Efficiency is denoted by Big-O or O() notation. The term inside the brackets is some time of function, which is always plotted with number of items in the list as the independent variable, and time taken (which can be measured in various ways) as the dependent variable.
Some common efficiencies, in descending order are:
- c - constant, the time taken for a 1-item list is the same as the time taken for a 1000-item list
- c log n - logarithmic
- cn - linear
- cn^2 - quadratic
- cn^3 - cubic
- More Powers!
- c2^n - exponential
- cn! - factorial
- cn^n - not even sure what to call this
Within each category, there are different powers of c. For example, a O(2n^2) would have a higher efficiency than a O(3n^2), but the difference is minimal compared to the difference between O(2n^2) and O(2n^3).
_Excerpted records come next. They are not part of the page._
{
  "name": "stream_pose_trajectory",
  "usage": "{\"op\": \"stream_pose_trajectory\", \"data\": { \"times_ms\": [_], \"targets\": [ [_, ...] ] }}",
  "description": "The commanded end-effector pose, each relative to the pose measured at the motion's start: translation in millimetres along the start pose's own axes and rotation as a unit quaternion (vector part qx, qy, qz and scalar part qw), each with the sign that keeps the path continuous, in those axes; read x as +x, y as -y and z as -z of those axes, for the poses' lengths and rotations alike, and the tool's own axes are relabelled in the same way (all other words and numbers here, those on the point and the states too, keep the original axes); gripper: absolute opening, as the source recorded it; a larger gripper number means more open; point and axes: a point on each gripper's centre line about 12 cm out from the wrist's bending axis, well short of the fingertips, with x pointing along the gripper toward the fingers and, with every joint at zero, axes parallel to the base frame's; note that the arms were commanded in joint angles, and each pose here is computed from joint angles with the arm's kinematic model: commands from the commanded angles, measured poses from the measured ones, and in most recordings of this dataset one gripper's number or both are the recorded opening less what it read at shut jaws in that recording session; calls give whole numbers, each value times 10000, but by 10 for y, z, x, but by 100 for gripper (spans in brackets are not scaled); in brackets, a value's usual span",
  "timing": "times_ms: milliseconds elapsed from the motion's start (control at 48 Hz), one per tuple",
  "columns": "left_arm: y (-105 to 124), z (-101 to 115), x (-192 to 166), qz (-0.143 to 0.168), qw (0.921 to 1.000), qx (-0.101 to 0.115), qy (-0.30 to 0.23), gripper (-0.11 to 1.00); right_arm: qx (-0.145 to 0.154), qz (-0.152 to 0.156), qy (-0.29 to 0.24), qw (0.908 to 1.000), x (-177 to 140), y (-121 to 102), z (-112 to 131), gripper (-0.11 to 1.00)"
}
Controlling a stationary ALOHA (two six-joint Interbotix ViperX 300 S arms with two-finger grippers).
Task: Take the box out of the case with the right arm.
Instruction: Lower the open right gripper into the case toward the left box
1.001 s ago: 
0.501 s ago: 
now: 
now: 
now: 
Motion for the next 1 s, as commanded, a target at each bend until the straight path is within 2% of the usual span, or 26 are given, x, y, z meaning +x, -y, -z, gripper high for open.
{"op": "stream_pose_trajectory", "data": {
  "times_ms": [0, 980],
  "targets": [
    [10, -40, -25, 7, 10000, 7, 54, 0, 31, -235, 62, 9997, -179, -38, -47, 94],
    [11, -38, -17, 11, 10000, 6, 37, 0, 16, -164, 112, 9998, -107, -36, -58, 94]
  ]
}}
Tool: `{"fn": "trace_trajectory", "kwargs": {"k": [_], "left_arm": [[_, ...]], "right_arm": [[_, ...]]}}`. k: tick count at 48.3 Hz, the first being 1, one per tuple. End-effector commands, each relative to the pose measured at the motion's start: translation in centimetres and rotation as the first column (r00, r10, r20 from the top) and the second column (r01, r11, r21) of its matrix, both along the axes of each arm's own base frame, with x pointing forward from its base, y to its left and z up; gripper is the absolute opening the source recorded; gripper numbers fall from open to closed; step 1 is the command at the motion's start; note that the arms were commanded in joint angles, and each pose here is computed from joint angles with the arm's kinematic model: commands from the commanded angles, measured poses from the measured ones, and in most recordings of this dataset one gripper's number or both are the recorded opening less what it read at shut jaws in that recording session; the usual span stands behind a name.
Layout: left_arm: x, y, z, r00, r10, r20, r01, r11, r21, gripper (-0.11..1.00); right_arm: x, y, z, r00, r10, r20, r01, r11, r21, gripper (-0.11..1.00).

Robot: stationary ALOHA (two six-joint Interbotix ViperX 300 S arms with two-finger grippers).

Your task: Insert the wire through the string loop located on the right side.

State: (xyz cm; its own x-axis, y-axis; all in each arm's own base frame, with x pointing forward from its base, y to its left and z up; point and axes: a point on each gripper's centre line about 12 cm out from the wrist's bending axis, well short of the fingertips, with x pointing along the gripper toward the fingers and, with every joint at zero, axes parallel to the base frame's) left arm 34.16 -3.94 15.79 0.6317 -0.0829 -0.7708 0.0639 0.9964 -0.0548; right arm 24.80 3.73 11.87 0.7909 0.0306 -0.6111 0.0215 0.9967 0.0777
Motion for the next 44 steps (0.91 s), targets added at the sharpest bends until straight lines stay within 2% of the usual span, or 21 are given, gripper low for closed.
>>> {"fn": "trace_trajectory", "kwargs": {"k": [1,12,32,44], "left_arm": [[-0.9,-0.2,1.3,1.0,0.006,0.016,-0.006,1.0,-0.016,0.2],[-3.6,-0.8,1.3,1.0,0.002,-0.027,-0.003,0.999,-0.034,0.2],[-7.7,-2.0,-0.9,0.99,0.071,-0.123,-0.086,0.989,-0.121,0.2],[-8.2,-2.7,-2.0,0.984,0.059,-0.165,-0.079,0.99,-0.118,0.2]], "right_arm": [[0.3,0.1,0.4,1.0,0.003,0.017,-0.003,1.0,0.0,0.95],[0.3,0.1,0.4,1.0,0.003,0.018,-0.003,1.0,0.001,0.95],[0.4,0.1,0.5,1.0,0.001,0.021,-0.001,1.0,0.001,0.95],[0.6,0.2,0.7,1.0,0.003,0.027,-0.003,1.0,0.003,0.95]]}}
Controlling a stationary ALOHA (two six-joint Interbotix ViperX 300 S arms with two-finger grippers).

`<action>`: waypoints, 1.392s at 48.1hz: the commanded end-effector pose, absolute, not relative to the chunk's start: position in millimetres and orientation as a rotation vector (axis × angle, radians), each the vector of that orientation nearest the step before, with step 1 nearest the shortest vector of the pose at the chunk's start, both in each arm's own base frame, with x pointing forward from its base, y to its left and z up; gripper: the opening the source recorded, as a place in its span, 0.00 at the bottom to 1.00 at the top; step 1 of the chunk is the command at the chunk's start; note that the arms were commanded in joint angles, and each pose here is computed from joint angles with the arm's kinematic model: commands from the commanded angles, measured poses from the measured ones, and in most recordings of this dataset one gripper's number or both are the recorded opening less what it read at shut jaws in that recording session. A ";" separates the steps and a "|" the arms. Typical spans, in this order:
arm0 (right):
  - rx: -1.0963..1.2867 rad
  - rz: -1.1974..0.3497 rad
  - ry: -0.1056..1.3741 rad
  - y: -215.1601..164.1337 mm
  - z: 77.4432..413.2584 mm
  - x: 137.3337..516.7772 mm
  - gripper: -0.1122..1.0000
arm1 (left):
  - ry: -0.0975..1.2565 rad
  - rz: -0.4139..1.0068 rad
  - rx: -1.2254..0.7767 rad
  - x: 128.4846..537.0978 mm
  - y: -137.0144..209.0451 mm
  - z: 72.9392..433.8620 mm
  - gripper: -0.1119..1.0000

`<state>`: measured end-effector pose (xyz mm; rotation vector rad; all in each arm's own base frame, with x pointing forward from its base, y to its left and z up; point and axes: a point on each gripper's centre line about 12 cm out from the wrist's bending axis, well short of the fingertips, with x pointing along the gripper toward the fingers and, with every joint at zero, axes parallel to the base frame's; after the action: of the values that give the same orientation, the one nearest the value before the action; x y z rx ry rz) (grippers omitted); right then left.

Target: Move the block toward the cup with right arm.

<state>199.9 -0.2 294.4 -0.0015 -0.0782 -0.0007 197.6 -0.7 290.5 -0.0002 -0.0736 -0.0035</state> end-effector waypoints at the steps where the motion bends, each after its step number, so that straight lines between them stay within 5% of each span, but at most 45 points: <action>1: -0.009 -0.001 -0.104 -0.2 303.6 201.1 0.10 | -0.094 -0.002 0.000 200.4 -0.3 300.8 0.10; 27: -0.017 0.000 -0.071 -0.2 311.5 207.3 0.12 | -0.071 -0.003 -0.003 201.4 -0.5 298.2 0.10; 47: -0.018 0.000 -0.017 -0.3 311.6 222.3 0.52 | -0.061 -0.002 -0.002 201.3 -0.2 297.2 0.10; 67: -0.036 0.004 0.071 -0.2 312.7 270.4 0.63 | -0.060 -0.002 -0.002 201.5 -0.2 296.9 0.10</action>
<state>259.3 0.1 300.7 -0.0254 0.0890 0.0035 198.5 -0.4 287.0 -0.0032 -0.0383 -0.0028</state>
Another thing to note, is that sorting algorithms can have a best-case and a worst-case efficiency. Meaning if you know you are dealing with small lists, you may want to pick a different algorithm than if you know you will be dealing with big lists.
Selection Sort
Selection sort has a best- and worst-case of O(n^2). Starting from the beginning of the list, you pick the item in that position. Then you move iteratively through the rest of the list, comparing all items to the original item. If the item further down the list is of lower value (sorting in ascending order), then the two items are switched. The new item at the original position is then compared with the rest of the list, starting from its old position. This is actually a lot simpler to put in code:
for i in range(len(L)):
for j in range(i + 1, len(L)):
if L[i] > L[j]:
L[i], L[j] = L[j], L[i]
The reason for the best- and worst-case complexities being the same, is that, even if L[i] is the smallest item in the list, it must still be compared to every item after it in the list.
And of course, I can't help but include this helpful visualization:
Quick Sort
From its name, you would assume quick sort to be fairly fast. It has a best-case performance of O(n log n) and a worst-case performance of O(n^2). The worst-case is fairly rare, so it is usually ranked by its best-case performance. I didn't list this one above, so it would be below O(log n) but above O(n).
Quick sort is a recursive algorithm. You start by splitting the list around one element, known as the pivot. All items smaller than the pivot go before it, all items larger than the pivot go after it. Thus, the pivot is in its correct position. Then the same algorithm is applied to two smaller lists to the left and right of the pivot. This continues until there are three or less items in the sublist, in which case those three items will all be correctly sorted.
Obviously, this algorithm works best when the pivot would end up in the centre of the sorted list. Otherwise, it is very similar to the above selection sort.
This algorithm also comes with a dance.
Merge Sort
Merge sort is another recursive sorting algorithm. (Wow, recursion is important!) It has a best- and worst-case performance of O(n log n), making it slightly better than quick sort if you think all your lists have a high chance of already being sorted.
Merge sort is performed by first dividing a list in half. Then the merge sort algorithm is performed on each half, and the two results are merged (concatenated). This algorithm keeps breaking the list down into smaller chunks until it reaches size 2, in which case the two items are simply compared and switched if needed.
By starting with splitting the list in half, merge sort avoids quick sort's problem of an already-sorted list.